The festival, nicknamed "The Governor's Pot Party" by Oregonians, was a success, attracting between 50,000 and 100,000 people. Gold, The Portland Zoo, Osceola, Fox, and Chrome Cyrcus were among the bands that played. The media announced that Santana, Jefferson Airplane, and the Grateful Dead were on the way, but none of them appeared. The feared violent clash between the antiwar groups and the conservative American Legion was avoided, and the city of Portland passed the summer relatively uneventfully. McCall was re-elected in November, with 56% of the vote.

Later life and death

After McCall's final attempt at the governorship a group launched an initiative to repeal McCall's most lasting legacy, the state's land use planning system, which included urban growth boundaries. Measure 6 went on the ballot for the 1982 election and McCall vowed to fight it to the end. McCall was dying of cancer and used the final months of his life making sure that Measure 6 did not pass.

During his campaign against Measure 6 McCall said, "You all know I have terminal cancer—and I have a lot of it. But what you may not know is that stress induces its spread and induces its activity. Stress may even bring it on. Yet stress is the fuel of the activist. This activist loves Oregon more than he loves life. I know I can't have both very long. The trade-offs are all right with me. But if the legacy we helped give Oregon and which made it twinkle from afar—if it goes, then I guess I wouldn't want to live in Oregon anyhow."

Measure 6 failed to pass in the 1982 election. McCall was admitted to Good Samaritan Hospital in Portland just over a month after the election.  McCall once said about death, "You're terminal from the minute you arrive. You've been going to go ever since you got here. Still it is unacceptable when the calendar hints that the prospect has lost its open-endedness. Despair strikes you and what was vaguely inevitable is barely down the road anymore."

McCall died of prostate cancer at age 69 at Good Samaritan Hospital in Portland on

Legacy

In 1968, Governor McCall created the Harbor Drive Task Force to come up with proposals to replace the riverfront highway with a public space.  The 37-acre (150,000 m2) Waterfront Park was built in 1974, running along the Willamette River for the length of downtown Portland.

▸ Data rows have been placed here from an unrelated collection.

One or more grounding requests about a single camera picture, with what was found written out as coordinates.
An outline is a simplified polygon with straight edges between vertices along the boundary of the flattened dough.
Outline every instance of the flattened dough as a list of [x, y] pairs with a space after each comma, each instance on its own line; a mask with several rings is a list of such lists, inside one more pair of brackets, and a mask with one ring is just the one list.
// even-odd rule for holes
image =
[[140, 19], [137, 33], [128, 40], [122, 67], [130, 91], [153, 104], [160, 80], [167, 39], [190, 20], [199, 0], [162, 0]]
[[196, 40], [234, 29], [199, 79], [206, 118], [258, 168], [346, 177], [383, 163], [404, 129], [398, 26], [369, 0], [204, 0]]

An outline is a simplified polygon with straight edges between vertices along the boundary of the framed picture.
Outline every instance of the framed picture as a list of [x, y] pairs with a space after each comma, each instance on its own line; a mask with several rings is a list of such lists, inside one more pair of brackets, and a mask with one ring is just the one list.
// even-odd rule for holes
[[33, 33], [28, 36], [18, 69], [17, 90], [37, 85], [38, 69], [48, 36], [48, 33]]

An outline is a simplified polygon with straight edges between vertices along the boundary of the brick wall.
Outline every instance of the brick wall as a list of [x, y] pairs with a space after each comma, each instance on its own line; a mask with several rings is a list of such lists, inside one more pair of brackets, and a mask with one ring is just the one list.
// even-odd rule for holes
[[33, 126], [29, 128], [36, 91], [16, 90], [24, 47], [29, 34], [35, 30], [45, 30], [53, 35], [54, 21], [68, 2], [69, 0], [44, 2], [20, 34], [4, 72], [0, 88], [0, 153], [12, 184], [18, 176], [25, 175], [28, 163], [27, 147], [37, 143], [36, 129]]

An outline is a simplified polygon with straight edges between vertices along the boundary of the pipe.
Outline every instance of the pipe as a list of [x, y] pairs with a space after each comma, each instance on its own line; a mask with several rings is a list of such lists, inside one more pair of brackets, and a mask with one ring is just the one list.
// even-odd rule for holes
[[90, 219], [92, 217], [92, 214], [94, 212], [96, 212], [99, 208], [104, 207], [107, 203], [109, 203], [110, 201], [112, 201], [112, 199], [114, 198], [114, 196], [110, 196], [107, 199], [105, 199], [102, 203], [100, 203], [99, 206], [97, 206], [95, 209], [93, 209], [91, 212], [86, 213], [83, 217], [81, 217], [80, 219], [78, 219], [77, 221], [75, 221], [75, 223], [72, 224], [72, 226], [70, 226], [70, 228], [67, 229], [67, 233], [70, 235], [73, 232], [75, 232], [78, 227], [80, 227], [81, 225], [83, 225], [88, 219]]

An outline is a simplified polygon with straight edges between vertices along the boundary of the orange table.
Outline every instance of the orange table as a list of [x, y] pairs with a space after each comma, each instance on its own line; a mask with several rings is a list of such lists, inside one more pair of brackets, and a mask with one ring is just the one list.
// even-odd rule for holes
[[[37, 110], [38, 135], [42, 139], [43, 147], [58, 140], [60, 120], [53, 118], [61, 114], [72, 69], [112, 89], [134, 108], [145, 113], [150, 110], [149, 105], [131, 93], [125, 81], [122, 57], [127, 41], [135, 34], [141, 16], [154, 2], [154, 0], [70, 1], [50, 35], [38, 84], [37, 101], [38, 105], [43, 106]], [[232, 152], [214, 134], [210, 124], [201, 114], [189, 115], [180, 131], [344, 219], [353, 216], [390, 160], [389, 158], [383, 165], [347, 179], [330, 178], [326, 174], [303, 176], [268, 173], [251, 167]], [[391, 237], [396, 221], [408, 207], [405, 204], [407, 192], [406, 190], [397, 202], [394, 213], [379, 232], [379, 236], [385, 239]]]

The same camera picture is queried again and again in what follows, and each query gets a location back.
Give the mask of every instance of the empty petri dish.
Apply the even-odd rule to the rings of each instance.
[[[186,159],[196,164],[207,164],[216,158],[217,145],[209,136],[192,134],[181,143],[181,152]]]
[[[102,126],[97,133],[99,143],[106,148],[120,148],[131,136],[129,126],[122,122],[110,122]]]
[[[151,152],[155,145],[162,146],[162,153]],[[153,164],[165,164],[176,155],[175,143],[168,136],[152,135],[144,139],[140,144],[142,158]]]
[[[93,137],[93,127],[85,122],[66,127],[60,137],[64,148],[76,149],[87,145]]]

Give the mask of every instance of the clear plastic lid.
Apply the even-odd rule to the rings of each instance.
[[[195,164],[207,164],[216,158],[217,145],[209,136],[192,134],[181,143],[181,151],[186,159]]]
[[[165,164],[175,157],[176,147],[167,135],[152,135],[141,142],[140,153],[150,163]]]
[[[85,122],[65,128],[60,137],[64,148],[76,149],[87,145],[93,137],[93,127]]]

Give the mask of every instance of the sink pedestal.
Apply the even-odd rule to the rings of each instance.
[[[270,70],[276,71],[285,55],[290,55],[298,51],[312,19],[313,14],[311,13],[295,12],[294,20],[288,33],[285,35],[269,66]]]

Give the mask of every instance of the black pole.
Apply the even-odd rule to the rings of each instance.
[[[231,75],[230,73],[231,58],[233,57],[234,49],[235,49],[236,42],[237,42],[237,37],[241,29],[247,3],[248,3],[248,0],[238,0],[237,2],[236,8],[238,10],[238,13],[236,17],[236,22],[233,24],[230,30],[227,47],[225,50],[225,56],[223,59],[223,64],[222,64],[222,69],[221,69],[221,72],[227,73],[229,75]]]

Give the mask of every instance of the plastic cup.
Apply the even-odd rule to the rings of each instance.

McCall was honored after his death when the park was renamed Tom McCall Waterfront Park in 1984.

McCall was a leading figure in passing the Oregon Beach Bill to declare Oregon shores public land in 1967.

In 1969, McCall played a major role in the founding of SOLV, an environmental non-profit organization whose goal is to "build community through volunteer action to preserve this treasure called Oregon."

The Tom McCall Forum, which pairs prominent speakers with opposing political viewpoints, is presented annually by Pacific University.

The Nature Conservancy named a nature preserve in Wasco County, Oregon after McCall.

Oregon schools that have been named for him include: Tom McCall East Upper Elementary School in Forest Grove and Tom McCall Elementary School in Redmond.

In 1998 McCall was inducted into the Hall of Achievement at University of Oregon's School of Journalism.

On October 10, 2006, the Salem Statesman Journal announced plans by a "committee of citizens" to fund and place the life-size bronze statue of the late governor pictured above in Salem's Riverfront Park.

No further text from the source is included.